Gold standard currency coin of the Rhineland in the 14th and 15th centuries

The Rhenish gulden or Rhenish guilder (Rheinischer Gulden; florenus Rheni) was a gold, standard currency coin of the Rhineland in the 14th and 15th centuries. They weighed between 3.4 and 3.8 g.

== History ==

The Rhenish gold gulden was created when the electors of Cologne, Trier, and Mainz were rewarded for their support in the election of Charles IV with a right to mint gold coins (Goldmünzprivileg), a right derived from the Golden Bull. Trier was given the privilege on 25 November 1346, Cologne on 26 November 1346 and Mainz on 22 January 1354.

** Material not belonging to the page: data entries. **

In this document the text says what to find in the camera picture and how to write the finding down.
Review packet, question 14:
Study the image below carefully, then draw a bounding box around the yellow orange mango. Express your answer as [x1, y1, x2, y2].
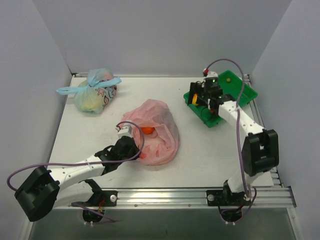
[191, 93, 199, 106]

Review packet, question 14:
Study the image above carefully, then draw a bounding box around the orange tangerine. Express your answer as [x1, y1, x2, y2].
[141, 127, 155, 135]

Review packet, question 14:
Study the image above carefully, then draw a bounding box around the pink plastic bag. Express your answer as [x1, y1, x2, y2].
[121, 99, 180, 166]

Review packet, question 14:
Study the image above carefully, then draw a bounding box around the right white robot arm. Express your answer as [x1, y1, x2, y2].
[187, 77, 279, 205]

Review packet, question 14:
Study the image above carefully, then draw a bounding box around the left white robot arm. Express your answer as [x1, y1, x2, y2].
[14, 136, 142, 222]

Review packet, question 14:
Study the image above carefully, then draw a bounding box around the blue tied plastic bag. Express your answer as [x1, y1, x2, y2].
[56, 68, 122, 114]

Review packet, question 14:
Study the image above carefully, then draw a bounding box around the green plastic tray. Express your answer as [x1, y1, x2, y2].
[183, 70, 258, 131]

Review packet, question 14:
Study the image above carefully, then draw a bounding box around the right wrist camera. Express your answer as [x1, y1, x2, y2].
[203, 69, 219, 80]

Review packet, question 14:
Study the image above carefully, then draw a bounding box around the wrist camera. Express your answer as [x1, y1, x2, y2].
[115, 123, 133, 139]
[203, 69, 219, 80]

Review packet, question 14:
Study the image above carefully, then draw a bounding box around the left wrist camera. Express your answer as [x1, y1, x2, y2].
[115, 123, 133, 139]

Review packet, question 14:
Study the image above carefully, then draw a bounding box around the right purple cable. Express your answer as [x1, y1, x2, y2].
[206, 58, 258, 223]

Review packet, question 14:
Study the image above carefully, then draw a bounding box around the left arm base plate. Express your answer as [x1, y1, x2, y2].
[71, 190, 118, 208]

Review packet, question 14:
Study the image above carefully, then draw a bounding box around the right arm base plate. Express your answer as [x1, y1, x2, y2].
[206, 189, 251, 207]

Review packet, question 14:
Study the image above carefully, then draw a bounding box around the aluminium front rail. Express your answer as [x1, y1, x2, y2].
[50, 182, 297, 210]

The Rhenish gulden or florin began in 1354 as a copy of the Florentine florin (weight 1/66th a Cologne Mark of gold, 231/4 karats fine, or 3.43 g fine gold). However, by the early 15th century it has lost nearly one quarter of its gold content. In 1419 it was 1/67th a Cologne Mark of gold, 19 karats fine; hence 2.76 g fine gold.

As a result of the widespread minting of gold guldens by the electors of Cologne, Mainz, Trier, and the Electorate of the Palatinate (Rhine Minting Association), Rhenish guldens achieved significance in the 14th and 15th centuries and became the base currency of the Rhine region. Due to a lack of gold there was a shortage of gulden in the late 15th and 16th century, and they were even minted with a gold content reduced by up to a half.

The Reichsmünzordnung or imperial minting ordinances of the Holy Roman Empire from 1524 to 1559 prescribed uniform minting standards for the Rhenish gulden. In 1559 the latter was prescribed as 1/72nd a Cologne Mark of gold, 181/2 karats - hence, 2.50 g fine gold. This standard Rhenish gulden was minted until the 18th century, and was minted concurrently with the gold ducat.

== Importance ==
Rhenish gold guldens were of central importance to the German monetary system until modern times. It developed into the most common long-distance trading coin in Bohemia, Hungary, Germany, Switzerland, Moravia, the Netherlands, Spain, and France. Not only gold, but also silver coins were valued according to their value in Rhenish guldens, and thus their rate (value) was set.

The annual rent in the Augsburg Fuggerei is to this day a Rhenish gulden (€0.88 today).